A veteran FBI counterintelligence agent was removed from special counsel Robert Mueller’s team investigating Russian election meddling after the discovery of an exchange of text messages seen as potentially anti-President Donald Trump, a person familiar with the matter said Saturday.
The removal of the agent, who also had worked on the investigation of Hillary Clinton’s use of a private email server, occurred this summer. The person who discussed the matter with The Associated Press was not authorized to speak about it by name and spoke on condition of anonymity.
Peter Carr, a spokesman for Mueller, said Mueller removed the agent, Peter Strzok, from the team “immediately upon learning of the allegations.” He would not elaborate on the nature of the accusations.

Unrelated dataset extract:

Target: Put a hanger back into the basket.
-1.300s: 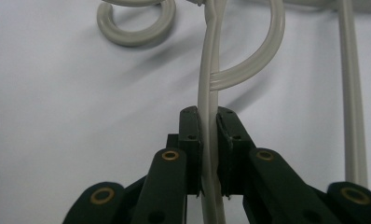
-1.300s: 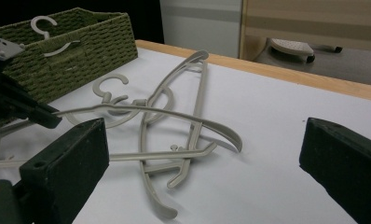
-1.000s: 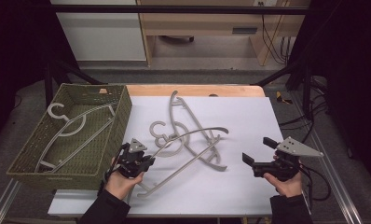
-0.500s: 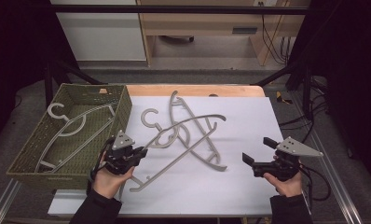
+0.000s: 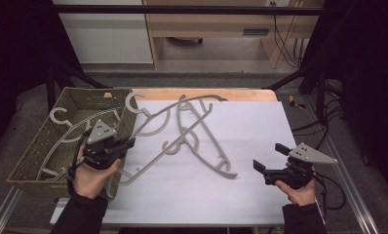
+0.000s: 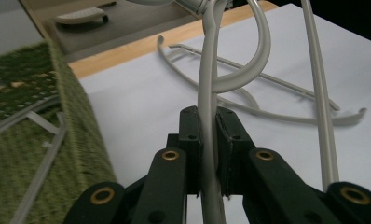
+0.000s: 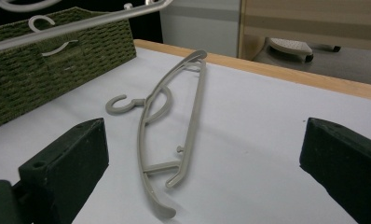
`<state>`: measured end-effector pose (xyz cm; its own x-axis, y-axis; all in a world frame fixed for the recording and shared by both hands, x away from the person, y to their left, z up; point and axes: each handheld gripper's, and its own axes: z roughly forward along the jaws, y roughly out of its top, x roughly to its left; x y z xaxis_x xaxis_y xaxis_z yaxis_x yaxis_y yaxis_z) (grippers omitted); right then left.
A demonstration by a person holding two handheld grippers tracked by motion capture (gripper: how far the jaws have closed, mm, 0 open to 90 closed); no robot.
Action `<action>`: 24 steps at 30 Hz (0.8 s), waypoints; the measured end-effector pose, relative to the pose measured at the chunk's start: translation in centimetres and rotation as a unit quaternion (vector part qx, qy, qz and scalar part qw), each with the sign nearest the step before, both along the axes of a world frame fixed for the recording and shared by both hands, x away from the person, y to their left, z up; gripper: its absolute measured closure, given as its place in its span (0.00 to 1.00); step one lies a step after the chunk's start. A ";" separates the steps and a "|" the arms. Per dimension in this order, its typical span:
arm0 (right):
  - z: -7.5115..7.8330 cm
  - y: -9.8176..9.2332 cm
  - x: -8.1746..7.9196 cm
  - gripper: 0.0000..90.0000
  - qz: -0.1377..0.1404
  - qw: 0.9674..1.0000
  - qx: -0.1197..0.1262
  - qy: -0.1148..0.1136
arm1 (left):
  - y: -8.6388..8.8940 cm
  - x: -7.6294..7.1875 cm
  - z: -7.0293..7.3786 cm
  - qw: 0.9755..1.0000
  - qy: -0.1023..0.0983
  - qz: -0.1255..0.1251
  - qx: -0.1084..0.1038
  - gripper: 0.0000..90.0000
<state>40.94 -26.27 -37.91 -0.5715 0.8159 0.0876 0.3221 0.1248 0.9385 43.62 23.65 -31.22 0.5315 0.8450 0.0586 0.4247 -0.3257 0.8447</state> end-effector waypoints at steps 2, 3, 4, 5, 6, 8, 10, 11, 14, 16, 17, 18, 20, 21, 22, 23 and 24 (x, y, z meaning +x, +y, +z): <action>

The swift removal almost certainly reflected a desire to insulate the investigators from any claims of political bias or favoritism. Trump and many of his supporters have at times sought to discredit the investigation, in part by claiming a close relationship between Mueller and fired FBI Director James Comey and by pointing to political contributions to Democratic candidates made by some lawyers on the team.
The existence of the text messages was brought to the attention of Mueller’s office by the Justice Department inspector general’s office, which has been conducting a wide-ranging investigation of the FBI’s handling of the Clinton email case.
Mueller has been investigating whether Trump campaign associates coordinated with Russia to influence the outcome of the 2016 presidential election, and Strzok’s background in counterintelligence would have been seen as particularly valuable for a secretive FBI probe examining foreign contacts.
So far, four people have been charged as a result of Mueller’s investigation. The most recent criminal case was brought Friday when former national security adviser Michael Flynn pleaded guilty to lying to the FBI about his conversations with the Russian ambassador. He has agreed to cooperate with the investigation.
On Saturday, Trump tweeted that he “had to fire General Flynn because he lied to the Vice President and the FBI. He has pled guilty to those lies. It is a shame because his actions during the transition were lawful. There was nothing to hide!”
The tweet suggests that Trump was aware when he dismissed Flynn on Feb. 13 that he had lied to the FBI, which had interviewed him weeks earlier. Comey has said that Trump the following day brought up the Flynn investigation in private at the White House and told him that he hoped he could “let this go.”
The nature of the messages Strzok exchanged and with whom he communicated was not immediately clear. In his statement, Carr noted that an FBI lawyer, Lisa Page, had briefly been detailed to the team but left “before our office was aware of the allegations.”
Phone numbers for Strzok and Page could not immediately be found, and the FBI declined to comment.
The New York Times first reported the reason for the agent’s removal. ABC News had reported in August that Strzok had left the team.
Strzok was present during Clinton’s July 2016 interview with the FBI about her use of a private email server while she was secretary of state, according to an unclassified summary of the interview commonly referred to as an FBI 302 form. Several other FBI agents and officials from the Justice Department also attended. The investigation was concluded without criminal charges days later.
On Saturday, the Justice Department’s inspector general’s office released a statement confirming that it was continuing to review unspecified allegations made about the department’s and the FBI’s actions “in advance of the 2016 election.”
“The OIG has been reviewing allegations involving communications between certain individuals, and will report its findings regarding those allegations promptly upon completion of the review of them,” the inspector general’s office said.
The statement didn’t refer to any agents or officials by name.
Attorney General Jeff Sessions said in a statement Saturday that the allegations confirmed by the inspector general’s office, “if proven to be true, would raise serious questions of public trust. I look forward to receiving the Inspector General’s report. We will ensure that anyone who works on any investigation in the Department of Justice does so objectively and free from bias or favoritism.”
Sessions also said he had directed the FBI director to conduct a review and “promptly make any necessary changes to his management and investigative teams consistent with the highest professional standards.”